F – optic nerve head protrusion and increased perioptic nerve CSF. Axial T2-weighted image illustrates protrusion of the prelaminar optic nerves (yellow arrowheads), indicating severe papilledema and distension of the optic nerve sheaths by CSF (white arrowheads) bilaterally.
G - optic nerve head enhancement. Axial postcontrast T1-weighted image illustrating enhancement of the prelaminar optic nerves bilaterally (arrowheads), indicating optic disc edema.
H - transverse venous sinus stenosis. Cranio-caudal maximum intensity projection of a postcontrast magnetic resonance venogram.
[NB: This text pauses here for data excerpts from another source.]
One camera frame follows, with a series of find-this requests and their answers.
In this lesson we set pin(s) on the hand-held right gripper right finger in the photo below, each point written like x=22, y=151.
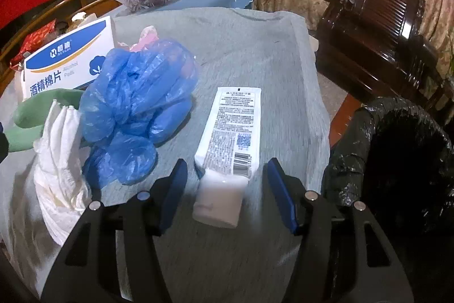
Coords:
x=280, y=193

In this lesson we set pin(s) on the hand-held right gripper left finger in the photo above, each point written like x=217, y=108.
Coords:
x=173, y=190

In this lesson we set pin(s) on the white squeeze tube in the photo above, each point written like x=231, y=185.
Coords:
x=230, y=125

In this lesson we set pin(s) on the bin with black liner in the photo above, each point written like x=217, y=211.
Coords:
x=354, y=147

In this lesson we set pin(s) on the white tissue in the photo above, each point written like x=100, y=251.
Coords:
x=60, y=161

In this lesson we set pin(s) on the crumpled blue plastic bag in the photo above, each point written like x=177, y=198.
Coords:
x=134, y=86

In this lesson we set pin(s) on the grey cloth table cover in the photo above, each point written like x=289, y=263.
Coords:
x=241, y=54

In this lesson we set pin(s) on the pale pink crumpled wrapper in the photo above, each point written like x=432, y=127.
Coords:
x=147, y=37

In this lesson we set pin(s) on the green rubber glove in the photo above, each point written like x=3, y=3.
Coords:
x=32, y=115

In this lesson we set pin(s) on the white and blue cardboard box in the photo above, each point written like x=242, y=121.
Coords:
x=64, y=54

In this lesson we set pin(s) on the dark wooden armchair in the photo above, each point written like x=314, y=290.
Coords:
x=376, y=33

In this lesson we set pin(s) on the light wooden chair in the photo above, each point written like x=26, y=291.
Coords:
x=95, y=7
x=56, y=3

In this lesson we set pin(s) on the red patterned box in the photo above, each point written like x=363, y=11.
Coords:
x=33, y=40

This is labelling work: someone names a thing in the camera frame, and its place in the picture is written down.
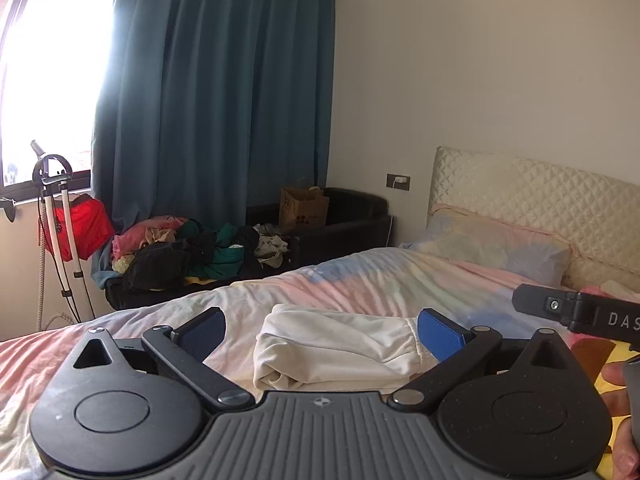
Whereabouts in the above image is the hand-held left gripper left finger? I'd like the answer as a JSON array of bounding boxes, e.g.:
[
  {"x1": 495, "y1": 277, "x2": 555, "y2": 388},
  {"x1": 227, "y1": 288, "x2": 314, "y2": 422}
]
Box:
[{"x1": 72, "y1": 306, "x2": 256, "y2": 411}]

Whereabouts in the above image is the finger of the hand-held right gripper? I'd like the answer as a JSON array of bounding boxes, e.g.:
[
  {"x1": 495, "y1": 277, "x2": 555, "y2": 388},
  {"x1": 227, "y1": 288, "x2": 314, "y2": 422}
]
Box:
[{"x1": 512, "y1": 282, "x2": 581, "y2": 319}]

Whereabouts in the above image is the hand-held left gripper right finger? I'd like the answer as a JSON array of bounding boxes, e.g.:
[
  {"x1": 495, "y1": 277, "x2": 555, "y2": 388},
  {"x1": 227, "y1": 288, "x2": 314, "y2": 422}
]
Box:
[{"x1": 390, "y1": 308, "x2": 571, "y2": 411}]

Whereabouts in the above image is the cream zip hoodie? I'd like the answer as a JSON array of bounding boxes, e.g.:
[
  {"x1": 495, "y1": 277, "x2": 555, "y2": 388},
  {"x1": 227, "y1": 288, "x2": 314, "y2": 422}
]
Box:
[{"x1": 252, "y1": 304, "x2": 436, "y2": 392}]

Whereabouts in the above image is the pile of mixed clothes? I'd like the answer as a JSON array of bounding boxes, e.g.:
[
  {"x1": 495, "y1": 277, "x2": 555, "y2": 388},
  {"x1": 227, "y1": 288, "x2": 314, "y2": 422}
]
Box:
[{"x1": 92, "y1": 215, "x2": 291, "y2": 295}]

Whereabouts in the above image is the person's right hand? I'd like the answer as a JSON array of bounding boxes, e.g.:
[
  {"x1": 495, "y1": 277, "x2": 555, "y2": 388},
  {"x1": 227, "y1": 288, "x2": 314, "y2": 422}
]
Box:
[{"x1": 601, "y1": 362, "x2": 640, "y2": 480}]

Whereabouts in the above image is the pink cloth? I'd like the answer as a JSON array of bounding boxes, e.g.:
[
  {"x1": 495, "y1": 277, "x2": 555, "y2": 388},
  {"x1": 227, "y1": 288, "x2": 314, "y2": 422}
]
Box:
[{"x1": 582, "y1": 280, "x2": 640, "y2": 304}]

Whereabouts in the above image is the pastel tie-dye pillow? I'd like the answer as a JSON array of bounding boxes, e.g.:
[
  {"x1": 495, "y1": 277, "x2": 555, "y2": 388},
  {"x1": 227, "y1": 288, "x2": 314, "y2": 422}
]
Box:
[{"x1": 400, "y1": 204, "x2": 573, "y2": 288}]

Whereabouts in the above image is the pastel tie-dye bed sheet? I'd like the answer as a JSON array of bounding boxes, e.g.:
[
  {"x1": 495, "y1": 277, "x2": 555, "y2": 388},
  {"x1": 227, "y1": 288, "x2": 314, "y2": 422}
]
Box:
[{"x1": 0, "y1": 247, "x2": 576, "y2": 480}]

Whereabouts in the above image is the cream quilted headboard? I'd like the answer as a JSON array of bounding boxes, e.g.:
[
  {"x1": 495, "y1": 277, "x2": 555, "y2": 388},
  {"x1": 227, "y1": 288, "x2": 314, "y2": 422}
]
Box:
[{"x1": 427, "y1": 146, "x2": 640, "y2": 295}]

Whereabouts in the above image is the black sofa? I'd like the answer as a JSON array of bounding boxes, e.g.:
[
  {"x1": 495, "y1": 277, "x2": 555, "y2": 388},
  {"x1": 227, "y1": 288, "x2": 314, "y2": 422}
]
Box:
[{"x1": 105, "y1": 187, "x2": 393, "y2": 311}]

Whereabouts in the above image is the red hanging cloth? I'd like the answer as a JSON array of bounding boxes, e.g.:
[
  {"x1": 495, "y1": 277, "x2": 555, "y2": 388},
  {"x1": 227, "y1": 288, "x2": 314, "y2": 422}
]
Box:
[{"x1": 40, "y1": 194, "x2": 116, "y2": 261}]

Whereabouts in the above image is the brown paper bag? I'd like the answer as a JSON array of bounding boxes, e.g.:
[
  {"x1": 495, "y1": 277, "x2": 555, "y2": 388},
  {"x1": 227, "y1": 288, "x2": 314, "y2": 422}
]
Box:
[{"x1": 279, "y1": 186, "x2": 331, "y2": 234}]

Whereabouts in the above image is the white garment steamer stand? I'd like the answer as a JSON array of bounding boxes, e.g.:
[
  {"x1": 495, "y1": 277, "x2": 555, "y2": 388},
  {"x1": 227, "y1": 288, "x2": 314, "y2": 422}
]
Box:
[{"x1": 30, "y1": 140, "x2": 96, "y2": 333}]

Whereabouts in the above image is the teal window curtain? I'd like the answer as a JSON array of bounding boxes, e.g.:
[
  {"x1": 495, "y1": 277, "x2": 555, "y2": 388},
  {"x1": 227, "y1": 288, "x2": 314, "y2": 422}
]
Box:
[{"x1": 91, "y1": 0, "x2": 337, "y2": 241}]

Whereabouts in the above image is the black framed window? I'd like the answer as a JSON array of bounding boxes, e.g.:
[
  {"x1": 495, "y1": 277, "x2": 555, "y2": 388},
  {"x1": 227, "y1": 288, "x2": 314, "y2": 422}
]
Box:
[{"x1": 0, "y1": 0, "x2": 121, "y2": 200}]

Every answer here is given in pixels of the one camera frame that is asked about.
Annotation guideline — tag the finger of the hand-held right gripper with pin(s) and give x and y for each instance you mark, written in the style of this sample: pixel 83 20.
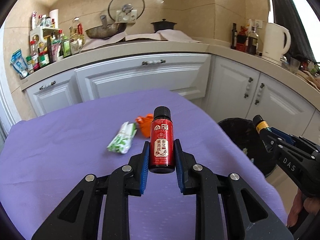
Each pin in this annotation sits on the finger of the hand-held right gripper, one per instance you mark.
pixel 268 138
pixel 282 133

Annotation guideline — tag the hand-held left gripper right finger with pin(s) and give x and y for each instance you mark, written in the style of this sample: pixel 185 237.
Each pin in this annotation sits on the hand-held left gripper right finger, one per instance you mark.
pixel 178 165

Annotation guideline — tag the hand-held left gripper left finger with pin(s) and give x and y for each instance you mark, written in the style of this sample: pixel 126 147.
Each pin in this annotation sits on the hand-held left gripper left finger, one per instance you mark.
pixel 145 165

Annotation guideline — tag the brown bottle with yellow label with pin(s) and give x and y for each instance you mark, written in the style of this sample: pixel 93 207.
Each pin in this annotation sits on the brown bottle with yellow label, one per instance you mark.
pixel 261 125

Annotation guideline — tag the red labelled dark bottle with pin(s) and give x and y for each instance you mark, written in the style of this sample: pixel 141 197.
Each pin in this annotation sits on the red labelled dark bottle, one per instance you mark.
pixel 162 140

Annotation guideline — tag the black trash bin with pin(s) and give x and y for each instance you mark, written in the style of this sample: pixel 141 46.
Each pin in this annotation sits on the black trash bin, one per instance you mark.
pixel 237 135

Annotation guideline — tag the person's right hand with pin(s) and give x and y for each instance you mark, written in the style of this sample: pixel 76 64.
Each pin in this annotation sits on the person's right hand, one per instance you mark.
pixel 295 210

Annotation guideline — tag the green and white packet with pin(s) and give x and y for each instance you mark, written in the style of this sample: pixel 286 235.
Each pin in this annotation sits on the green and white packet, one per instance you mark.
pixel 122 140

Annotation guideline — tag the orange crumpled wrapper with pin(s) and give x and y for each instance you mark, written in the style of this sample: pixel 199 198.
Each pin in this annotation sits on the orange crumpled wrapper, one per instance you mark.
pixel 143 127

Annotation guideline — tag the pile of food bags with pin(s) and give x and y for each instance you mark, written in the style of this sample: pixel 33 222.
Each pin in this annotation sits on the pile of food bags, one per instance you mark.
pixel 311 72

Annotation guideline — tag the clear glass cup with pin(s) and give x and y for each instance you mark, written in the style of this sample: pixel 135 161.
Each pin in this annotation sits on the clear glass cup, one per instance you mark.
pixel 294 65

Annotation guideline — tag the purple table cloth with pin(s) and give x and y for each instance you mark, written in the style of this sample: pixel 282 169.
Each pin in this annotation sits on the purple table cloth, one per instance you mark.
pixel 62 142

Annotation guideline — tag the white kitchen cabinet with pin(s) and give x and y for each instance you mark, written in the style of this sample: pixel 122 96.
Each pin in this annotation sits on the white kitchen cabinet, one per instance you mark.
pixel 125 77

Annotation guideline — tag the white electric kettle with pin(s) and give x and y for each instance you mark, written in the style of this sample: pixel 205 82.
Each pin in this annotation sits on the white electric kettle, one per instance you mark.
pixel 273 42

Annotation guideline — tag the dark sauce bottle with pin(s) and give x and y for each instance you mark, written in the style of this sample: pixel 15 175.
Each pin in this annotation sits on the dark sauce bottle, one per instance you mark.
pixel 252 43

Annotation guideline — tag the red condiment container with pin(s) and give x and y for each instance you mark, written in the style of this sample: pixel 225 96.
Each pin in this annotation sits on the red condiment container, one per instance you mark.
pixel 241 42

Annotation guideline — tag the slim dark oil bottle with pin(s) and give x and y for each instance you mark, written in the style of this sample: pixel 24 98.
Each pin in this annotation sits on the slim dark oil bottle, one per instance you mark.
pixel 233 38

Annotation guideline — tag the dark curtain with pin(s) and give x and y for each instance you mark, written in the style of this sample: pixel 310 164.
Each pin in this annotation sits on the dark curtain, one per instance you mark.
pixel 287 10

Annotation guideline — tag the pale cloth over stove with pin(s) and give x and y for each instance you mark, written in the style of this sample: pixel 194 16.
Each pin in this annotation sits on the pale cloth over stove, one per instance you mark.
pixel 172 36

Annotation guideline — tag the black cooking pot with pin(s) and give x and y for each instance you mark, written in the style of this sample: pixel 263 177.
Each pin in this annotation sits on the black cooking pot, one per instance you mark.
pixel 163 27

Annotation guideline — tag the steel wok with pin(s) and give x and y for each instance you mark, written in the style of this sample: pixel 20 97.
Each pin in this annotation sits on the steel wok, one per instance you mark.
pixel 105 31

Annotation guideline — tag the group of condiment bottles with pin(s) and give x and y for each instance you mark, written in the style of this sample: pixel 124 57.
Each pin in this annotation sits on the group of condiment bottles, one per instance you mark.
pixel 55 47

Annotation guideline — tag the white lid holder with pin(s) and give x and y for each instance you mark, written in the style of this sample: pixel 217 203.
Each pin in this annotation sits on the white lid holder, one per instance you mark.
pixel 126 16

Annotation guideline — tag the blue and white packets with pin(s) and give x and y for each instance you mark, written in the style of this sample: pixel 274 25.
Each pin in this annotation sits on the blue and white packets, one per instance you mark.
pixel 18 63

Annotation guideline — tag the glass pot lid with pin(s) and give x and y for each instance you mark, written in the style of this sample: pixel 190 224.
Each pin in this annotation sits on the glass pot lid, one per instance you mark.
pixel 117 2

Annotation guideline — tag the white paper towel roll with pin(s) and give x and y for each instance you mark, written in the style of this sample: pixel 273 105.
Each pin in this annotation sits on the white paper towel roll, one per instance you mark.
pixel 53 17

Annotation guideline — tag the white wall socket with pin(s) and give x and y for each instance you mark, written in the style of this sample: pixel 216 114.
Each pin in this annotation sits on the white wall socket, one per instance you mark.
pixel 257 23

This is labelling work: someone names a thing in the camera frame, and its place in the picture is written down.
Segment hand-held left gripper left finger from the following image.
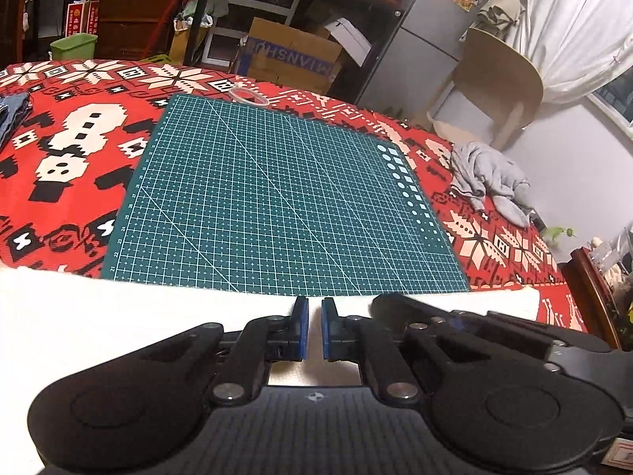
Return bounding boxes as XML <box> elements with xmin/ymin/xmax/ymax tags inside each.
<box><xmin>141</xmin><ymin>298</ymin><xmax>310</xmax><ymax>404</ymax></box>

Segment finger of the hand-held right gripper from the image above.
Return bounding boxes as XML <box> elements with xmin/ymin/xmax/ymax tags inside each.
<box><xmin>372</xmin><ymin>294</ymin><xmax>490</xmax><ymax>342</ymax></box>

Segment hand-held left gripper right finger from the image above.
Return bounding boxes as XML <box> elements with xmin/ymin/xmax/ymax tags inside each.
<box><xmin>322</xmin><ymin>298</ymin><xmax>488</xmax><ymax>401</ymax></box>

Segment cream knit vest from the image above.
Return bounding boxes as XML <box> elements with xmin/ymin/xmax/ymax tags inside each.
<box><xmin>0</xmin><ymin>267</ymin><xmax>540</xmax><ymax>475</ymax></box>

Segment dark wooden nightstand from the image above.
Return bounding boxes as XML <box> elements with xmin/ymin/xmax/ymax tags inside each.
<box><xmin>564</xmin><ymin>245</ymin><xmax>633</xmax><ymax>352</ymax></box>

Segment small green plant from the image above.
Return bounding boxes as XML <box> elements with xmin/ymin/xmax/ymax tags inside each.
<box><xmin>541</xmin><ymin>225</ymin><xmax>577</xmax><ymax>243</ymax></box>

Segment green cutting mat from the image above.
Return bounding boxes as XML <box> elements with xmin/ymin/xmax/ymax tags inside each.
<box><xmin>100</xmin><ymin>93</ymin><xmax>473</xmax><ymax>294</ymax></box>

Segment grey sweater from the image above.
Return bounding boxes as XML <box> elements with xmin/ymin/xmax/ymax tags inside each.
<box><xmin>449</xmin><ymin>141</ymin><xmax>532</xmax><ymax>228</ymax></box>

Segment clear tape roll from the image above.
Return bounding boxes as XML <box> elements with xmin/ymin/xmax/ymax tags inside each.
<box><xmin>228</xmin><ymin>86</ymin><xmax>273</xmax><ymax>107</ymax></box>

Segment beige wooden chair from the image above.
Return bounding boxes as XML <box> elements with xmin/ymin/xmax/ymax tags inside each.
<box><xmin>428</xmin><ymin>27</ymin><xmax>545</xmax><ymax>152</ymax></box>

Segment window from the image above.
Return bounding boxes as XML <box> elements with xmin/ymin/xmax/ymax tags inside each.
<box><xmin>588</xmin><ymin>66</ymin><xmax>633</xmax><ymax>132</ymax></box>

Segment white flat box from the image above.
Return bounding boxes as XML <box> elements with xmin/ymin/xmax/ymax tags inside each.
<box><xmin>324</xmin><ymin>17</ymin><xmax>373</xmax><ymax>65</ymax></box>

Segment cardboard box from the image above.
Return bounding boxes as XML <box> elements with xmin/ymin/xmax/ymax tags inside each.
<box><xmin>235</xmin><ymin>17</ymin><xmax>347</xmax><ymax>90</ymax></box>

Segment grey refrigerator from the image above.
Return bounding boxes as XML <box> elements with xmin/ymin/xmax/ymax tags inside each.
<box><xmin>356</xmin><ymin>0</ymin><xmax>510</xmax><ymax>110</ymax></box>

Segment red patterned blanket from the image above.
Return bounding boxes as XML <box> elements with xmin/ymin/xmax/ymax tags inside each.
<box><xmin>0</xmin><ymin>59</ymin><xmax>589</xmax><ymax>332</ymax></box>

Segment brown paper bag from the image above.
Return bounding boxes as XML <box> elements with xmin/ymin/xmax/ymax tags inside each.
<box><xmin>171</xmin><ymin>15</ymin><xmax>203</xmax><ymax>63</ymax></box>

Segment beige cloth bag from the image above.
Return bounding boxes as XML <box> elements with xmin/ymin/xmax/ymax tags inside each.
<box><xmin>477</xmin><ymin>0</ymin><xmax>522</xmax><ymax>40</ymax></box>

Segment white hanging fabric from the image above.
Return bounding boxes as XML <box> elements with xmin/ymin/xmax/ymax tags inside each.
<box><xmin>504</xmin><ymin>0</ymin><xmax>633</xmax><ymax>105</ymax></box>

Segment wooden drawer cabinet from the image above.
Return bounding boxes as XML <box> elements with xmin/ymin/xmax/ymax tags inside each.
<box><xmin>91</xmin><ymin>0</ymin><xmax>186</xmax><ymax>63</ymax></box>

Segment blue jeans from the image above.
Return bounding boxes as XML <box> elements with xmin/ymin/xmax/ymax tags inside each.
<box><xmin>0</xmin><ymin>91</ymin><xmax>33</xmax><ymax>152</ymax></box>

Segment green waste bin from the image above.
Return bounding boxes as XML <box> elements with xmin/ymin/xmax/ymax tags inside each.
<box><xmin>49</xmin><ymin>34</ymin><xmax>98</xmax><ymax>60</ymax></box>

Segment red broom handle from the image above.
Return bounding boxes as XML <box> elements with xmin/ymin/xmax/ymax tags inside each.
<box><xmin>148</xmin><ymin>0</ymin><xmax>193</xmax><ymax>55</ymax></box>

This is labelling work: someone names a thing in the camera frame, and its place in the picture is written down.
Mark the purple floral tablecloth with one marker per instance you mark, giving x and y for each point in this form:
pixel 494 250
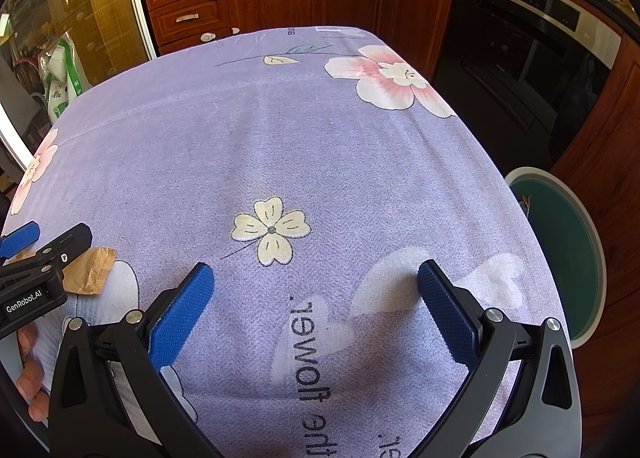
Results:
pixel 300 138

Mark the glass sliding door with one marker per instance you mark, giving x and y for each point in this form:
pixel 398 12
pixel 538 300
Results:
pixel 100 13

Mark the brown paper bag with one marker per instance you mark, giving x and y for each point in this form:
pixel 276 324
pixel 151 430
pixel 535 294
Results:
pixel 92 270

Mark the teal trash bin white rim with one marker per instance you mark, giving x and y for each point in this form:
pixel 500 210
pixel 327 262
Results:
pixel 555 248

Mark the person's left hand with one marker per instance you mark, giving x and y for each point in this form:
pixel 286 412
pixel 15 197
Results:
pixel 32 380

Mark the green and white plastic bag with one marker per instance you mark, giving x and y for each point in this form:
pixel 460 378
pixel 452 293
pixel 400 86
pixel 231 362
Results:
pixel 60 83

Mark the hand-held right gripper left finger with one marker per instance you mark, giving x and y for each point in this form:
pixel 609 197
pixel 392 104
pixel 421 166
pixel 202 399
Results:
pixel 182 318

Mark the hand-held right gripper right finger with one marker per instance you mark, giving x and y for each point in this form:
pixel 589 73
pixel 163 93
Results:
pixel 447 313

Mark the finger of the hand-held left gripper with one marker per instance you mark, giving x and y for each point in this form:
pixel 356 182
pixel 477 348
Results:
pixel 20 238
pixel 65 243

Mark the black built-in oven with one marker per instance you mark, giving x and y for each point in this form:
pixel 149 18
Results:
pixel 540 38

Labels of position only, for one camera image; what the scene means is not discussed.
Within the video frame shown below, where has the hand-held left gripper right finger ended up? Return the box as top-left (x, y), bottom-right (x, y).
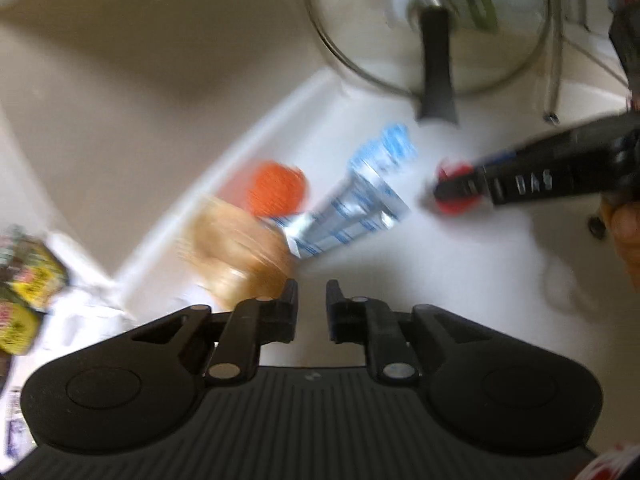
top-left (326, 280), bottom-right (497, 387)

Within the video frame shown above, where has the glass pot lid black handle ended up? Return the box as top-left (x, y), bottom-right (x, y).
top-left (307, 0), bottom-right (557, 127)

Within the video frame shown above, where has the blue white foil packet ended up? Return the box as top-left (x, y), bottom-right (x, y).
top-left (286, 121), bottom-right (419, 262)

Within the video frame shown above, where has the metal dish rack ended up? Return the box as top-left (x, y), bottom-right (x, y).
top-left (542, 0), bottom-right (632, 126)

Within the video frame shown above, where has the small yellow label jar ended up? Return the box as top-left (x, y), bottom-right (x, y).
top-left (0, 226), bottom-right (69, 311)

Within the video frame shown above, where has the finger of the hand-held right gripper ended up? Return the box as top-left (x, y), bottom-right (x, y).
top-left (434, 170), bottom-right (500, 201)
top-left (472, 149), bottom-right (523, 171)

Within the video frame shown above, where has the person's right hand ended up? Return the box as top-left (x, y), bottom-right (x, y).
top-left (602, 190), bottom-right (640, 291)

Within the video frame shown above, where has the orange plastic bag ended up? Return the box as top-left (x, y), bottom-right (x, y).
top-left (246, 160), bottom-right (309, 219)

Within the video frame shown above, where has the person's right forearm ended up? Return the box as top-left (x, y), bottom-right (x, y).
top-left (607, 0), bottom-right (640, 111)

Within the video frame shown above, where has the red bottle cap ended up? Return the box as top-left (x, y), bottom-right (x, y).
top-left (432, 160), bottom-right (489, 217)

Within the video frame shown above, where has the large green label jar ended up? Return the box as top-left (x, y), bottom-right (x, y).
top-left (0, 300), bottom-right (44, 358)

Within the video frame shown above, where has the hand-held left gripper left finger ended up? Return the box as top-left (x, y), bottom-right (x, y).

Arrowheads illustrate smooth tapered severe stenosis of the distal transverse sinuses bilaterally.

Such a three-dimensional reconstruction of brain tissue with magnetic resonance imaging provides invaluable assistance to a neurosurgeon in planning an operation and for subsequent postoperative control.

Magnetic resonance imaging of the brain in the sagittal plane is prescribed for some of its diseases. Showing sections of the third and fourth ventricles of the brain.

Early diagnosis with the use of magnetic resonance imaging of the brain allows timely treatment of the patient's disease.

The ability using magnetic resonance imaging to simultaneously demonstrate the spinal cord and spine along the cervical spine without the introduction of contrast agents into the spinal cord spaces and without the use of ionizing radiation (X-ray), to determine the localization and size of tumors, the state of the intervertebral discs of the cervical spine, intervertebral joints, vertebral bodies.

Currently, magnetic resonance imaging of the brain has come to the fore in the diagnosis of most diseases of the brain and its vessels, pushing aside such invasive methods as myelography, and giving the patient's ionizing radiation, such as computed tomography (CT).

Magnetic resonance imaging of the brain in the axial plane is prescribed for some of its diseases.

In what cases can a magnetic resonance imaging of the brain be prescribed:

Diagnostic procedure for magnetic resonance imaging of the brain.

Our patients are offered to undergo an MRI scan of the brain using an apparatus with a magnetic field of 3.0 T (Tesla). It is also possible to conduct MRI with intravenous contrast (Omniscan contrast) to increase the visual difference between healthy tissue and tumor. Weight restriction (for a patient with a large weight) during magnetic resonance imaging - up to 200 kg.